Where I misstep, I think, or where Jesus is like, “hold up, Sam,” is in my always looking toward the future. It’s good to have a goal in mind, and especially with this kind of thing, to think about what you’re going to do once you complete the program. But for a little while, it’s like I was racing toward the finish line so I can LLC, start contacting churches to teach at, build a website, and start booking private lessons, and so on. None of those things are inherently bad, but the problem with that is that I wasn’t soaking up the process that will get me there. I was so focused on where I was going that I was flying through where I was. And there’s so much good to be found here.

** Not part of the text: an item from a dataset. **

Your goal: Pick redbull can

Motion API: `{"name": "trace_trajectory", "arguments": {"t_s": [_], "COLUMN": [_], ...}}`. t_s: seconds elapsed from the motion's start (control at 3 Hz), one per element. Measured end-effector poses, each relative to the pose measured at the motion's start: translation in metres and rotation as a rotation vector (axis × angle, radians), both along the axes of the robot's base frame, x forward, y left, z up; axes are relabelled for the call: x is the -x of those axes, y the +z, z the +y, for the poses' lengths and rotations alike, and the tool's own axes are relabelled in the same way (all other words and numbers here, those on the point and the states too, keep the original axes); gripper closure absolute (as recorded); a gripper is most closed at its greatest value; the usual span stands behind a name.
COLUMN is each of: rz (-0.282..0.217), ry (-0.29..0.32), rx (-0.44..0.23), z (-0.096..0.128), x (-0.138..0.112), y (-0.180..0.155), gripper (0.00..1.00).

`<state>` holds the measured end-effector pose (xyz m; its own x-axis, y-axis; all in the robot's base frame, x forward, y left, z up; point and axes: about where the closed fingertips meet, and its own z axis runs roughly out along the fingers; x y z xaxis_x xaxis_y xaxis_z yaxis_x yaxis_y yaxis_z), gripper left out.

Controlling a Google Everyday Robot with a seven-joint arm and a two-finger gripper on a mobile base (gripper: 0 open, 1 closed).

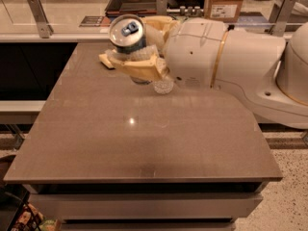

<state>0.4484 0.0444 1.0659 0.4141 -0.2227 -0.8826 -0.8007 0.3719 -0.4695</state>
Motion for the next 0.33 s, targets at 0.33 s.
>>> {"name": "trace_trajectory", "arguments": {"t_s": [0.33], "rz": [-0.001], "ry": [0.000], "rx": [0.000], "z": [0.0002], "x": [0.0001], "y": [0.0004], "gripper": [1.00]}}
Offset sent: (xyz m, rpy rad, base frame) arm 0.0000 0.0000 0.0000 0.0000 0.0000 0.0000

There’s so much Jesus to be found here.
And He hasn’t let me forget that.
A few weeks into my training, at a church I was only visiting, a woman turned around during the announcements to tell me that she had a word for me. Until now, I only sort of understood what God was trying to say to me. But she said she saw me in a jail of good intentions, and that the things I was doing were good, but I was striving in my own power unnecessarily because Jesus just wanted me to rest and be with Him. She said Psalm 23 came to mind for her visually, with the Lord calling me to lay down in green pastures.
I didn’t know at the time what specifically that was speaking to, but I didn’t doubt it. So I just prayed and waited for the revelation.
I think it’s come.
A few weeks after that happened, and without yet connecting the dots, I said to my husband that I had this idea sort of but me that I needed to chill the ‘eff’ out about it, because even though it’s good to want to be good and successful at something, and to have a rough idea of what I’m going to do after I finish the program, you have to, have to, HAVE TO go through the process and the practice and the journey and the education to BE good and successful. And that applies to everything – not just yoga.
So, imagine my surprise (not, lol) as I was listening to this podcast today that talked about this exact thing, like I said, just having this worked into and kneaded into my heart and mind. He just keeps putting it in front of me and speaking it to me.
And I think that’s neat.
God’s like “you’re in a process. You’re not successful or great at this yet, but I want to be here with you in this.”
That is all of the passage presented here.